----- DATASET EXTRACT

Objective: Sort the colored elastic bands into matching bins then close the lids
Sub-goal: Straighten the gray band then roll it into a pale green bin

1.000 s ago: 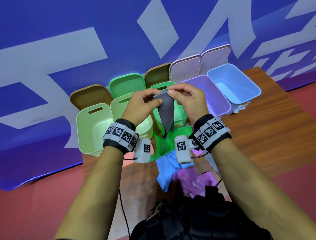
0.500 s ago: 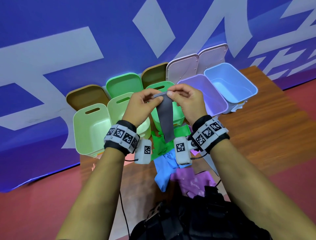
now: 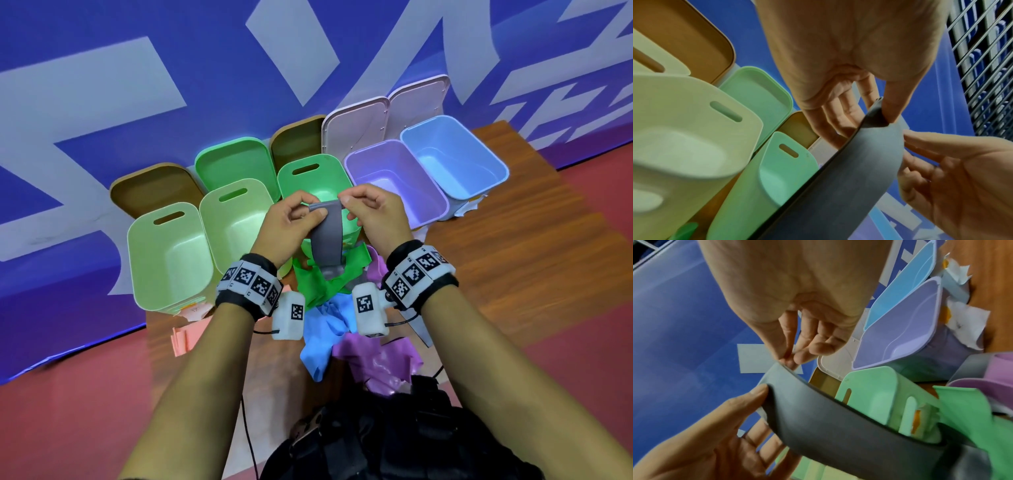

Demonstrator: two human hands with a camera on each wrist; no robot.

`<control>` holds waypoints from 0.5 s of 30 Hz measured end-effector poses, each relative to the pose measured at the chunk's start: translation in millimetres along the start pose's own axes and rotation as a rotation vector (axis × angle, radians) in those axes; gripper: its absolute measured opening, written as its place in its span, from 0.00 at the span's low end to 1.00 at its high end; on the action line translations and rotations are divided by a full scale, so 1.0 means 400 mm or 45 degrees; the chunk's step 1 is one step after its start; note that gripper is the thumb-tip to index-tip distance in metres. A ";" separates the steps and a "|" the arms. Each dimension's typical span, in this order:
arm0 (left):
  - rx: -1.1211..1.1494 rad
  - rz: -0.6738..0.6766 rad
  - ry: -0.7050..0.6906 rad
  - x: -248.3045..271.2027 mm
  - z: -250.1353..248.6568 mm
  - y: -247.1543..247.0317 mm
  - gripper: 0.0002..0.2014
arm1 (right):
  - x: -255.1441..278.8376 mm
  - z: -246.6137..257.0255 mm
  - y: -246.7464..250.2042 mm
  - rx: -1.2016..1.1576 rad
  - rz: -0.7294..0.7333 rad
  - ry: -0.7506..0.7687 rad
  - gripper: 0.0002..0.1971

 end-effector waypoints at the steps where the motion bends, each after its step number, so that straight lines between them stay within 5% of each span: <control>1: -0.024 -0.002 0.023 -0.001 0.015 -0.007 0.08 | -0.004 -0.016 0.008 0.019 -0.006 -0.029 0.04; 10: -0.050 0.004 0.259 -0.002 0.172 -0.064 0.02 | -0.040 -0.201 0.074 0.166 0.014 -0.318 0.11; 15: -0.062 -0.009 0.337 -0.007 0.244 -0.069 0.09 | -0.047 -0.305 0.061 0.321 0.103 -0.456 0.10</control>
Point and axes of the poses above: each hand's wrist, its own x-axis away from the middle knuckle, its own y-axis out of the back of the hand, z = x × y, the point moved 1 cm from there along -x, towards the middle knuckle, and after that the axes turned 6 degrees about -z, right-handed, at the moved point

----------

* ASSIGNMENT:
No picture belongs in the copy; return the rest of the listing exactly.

* SOLUTION FOR THIS TASK:
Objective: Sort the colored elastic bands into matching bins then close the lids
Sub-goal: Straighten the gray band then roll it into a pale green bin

1.000 s ago: 
0.500 s ago: 
now: 

Demonstrator: two human hands with a camera on each wrist; no robot.

`<control>` holds waypoints from 0.5 s of 30 Hz measured end-effector poses, each relative to the pose measured at the chunk's start: translation in millimetres along the start pose's own axes and rotation as a rotation vector (axis × angle, radians) in those axes; gripper: its absolute measured opening, written as its place in its span, from 0.00 at the span's low end to 1.00 at its high end; on the action line translations and rotations are divided by a full scale, so 1.0 means 400 mm or 45 degrees; the chunk's step 1 is one step after its start; note that gripper is the thumb-tip to index-tip distance in metres. A ";" separates the steps and a "|" the arms. Each dimension's typical span, in this order:
arm0 (left):
  - rx: -1.1211..1.1494 rad
  - rz: -0.6738..0.6766 rad
  - ry: -0.7050..0.6906 rad
  - x: -248.3045..271.2027 mm
  - z: -250.1353..248.6568 mm
  - y: -247.1543..247.0317 mm
  - gripper: 0.0002..0.2014
arm1 (right):
  - x: -255.1441..278.8376 mm
  - z: -246.6137..257.0255 mm
  - y: -246.7464..250.2042 mm
  - rx: -1.2016..1.1576 rad
  - rz: -0.7294..0.7333 rad
  - ry: -0.7506..0.7687 rad
  - gripper: 0.0002..0.1971

 end-effector waypoints at the steps where the motion bends, each after its step number, so that straight lines between them stay within 5% of each span: <control>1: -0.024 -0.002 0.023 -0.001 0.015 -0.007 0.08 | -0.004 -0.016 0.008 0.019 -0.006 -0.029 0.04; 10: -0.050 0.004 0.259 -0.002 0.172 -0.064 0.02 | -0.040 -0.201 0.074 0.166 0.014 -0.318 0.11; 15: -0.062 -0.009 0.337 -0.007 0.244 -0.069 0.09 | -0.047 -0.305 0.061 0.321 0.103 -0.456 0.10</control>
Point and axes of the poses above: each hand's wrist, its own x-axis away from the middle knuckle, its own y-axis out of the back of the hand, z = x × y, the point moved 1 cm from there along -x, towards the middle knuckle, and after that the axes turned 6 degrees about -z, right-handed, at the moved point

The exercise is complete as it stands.